(Beginning of Information provided)
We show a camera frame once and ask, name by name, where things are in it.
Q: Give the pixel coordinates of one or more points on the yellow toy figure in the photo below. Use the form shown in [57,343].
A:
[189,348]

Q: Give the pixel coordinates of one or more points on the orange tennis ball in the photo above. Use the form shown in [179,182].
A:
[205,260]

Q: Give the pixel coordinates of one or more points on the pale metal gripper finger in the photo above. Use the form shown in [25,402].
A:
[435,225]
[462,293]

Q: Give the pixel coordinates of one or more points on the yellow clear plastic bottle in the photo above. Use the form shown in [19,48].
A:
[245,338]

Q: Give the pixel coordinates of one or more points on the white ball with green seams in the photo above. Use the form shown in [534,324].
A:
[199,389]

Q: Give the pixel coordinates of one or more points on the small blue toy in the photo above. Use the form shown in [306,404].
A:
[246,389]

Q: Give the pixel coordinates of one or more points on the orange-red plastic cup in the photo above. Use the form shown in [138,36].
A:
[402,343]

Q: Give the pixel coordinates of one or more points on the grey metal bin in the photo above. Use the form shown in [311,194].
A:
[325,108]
(End of Information provided)
▶ Exercise description:
An unaltered copy of the listing above must form the answer.

▶ Result:
We show a camera frame once and ask, name by name, where things are in it.
Q: Give the pixel coordinates of one or more points on the yellow toy figure in the photo below. Use the form shown in [57,343].
A:
[189,348]

Q: Give the pixel coordinates of one or more points on the orange tennis ball in the photo above. Use the form shown in [179,182].
A:
[205,260]

Q: Give the pixel coordinates of one or more points on the pale metal gripper finger in the photo above. Use the form shown in [25,402].
A:
[435,225]
[462,293]

Q: Give the pixel coordinates of one or more points on the yellow clear plastic bottle in the photo above. Use the form shown in [19,48].
A:
[245,338]

Q: Give the pixel coordinates of one or more points on the white ball with green seams in the photo above. Use the form shown in [534,324].
A:
[199,389]

Q: Give the pixel coordinates of one or more points on the small blue toy in the photo above. Use the form shown in [306,404].
A:
[246,389]

Q: Give the pixel coordinates of one or more points on the orange-red plastic cup in the photo above. Use the form shown in [138,36].
A:
[402,343]

Q: Give the pixel coordinates of one or more points on the grey metal bin in the photo above. Use the form shown in [311,194].
A:
[325,108]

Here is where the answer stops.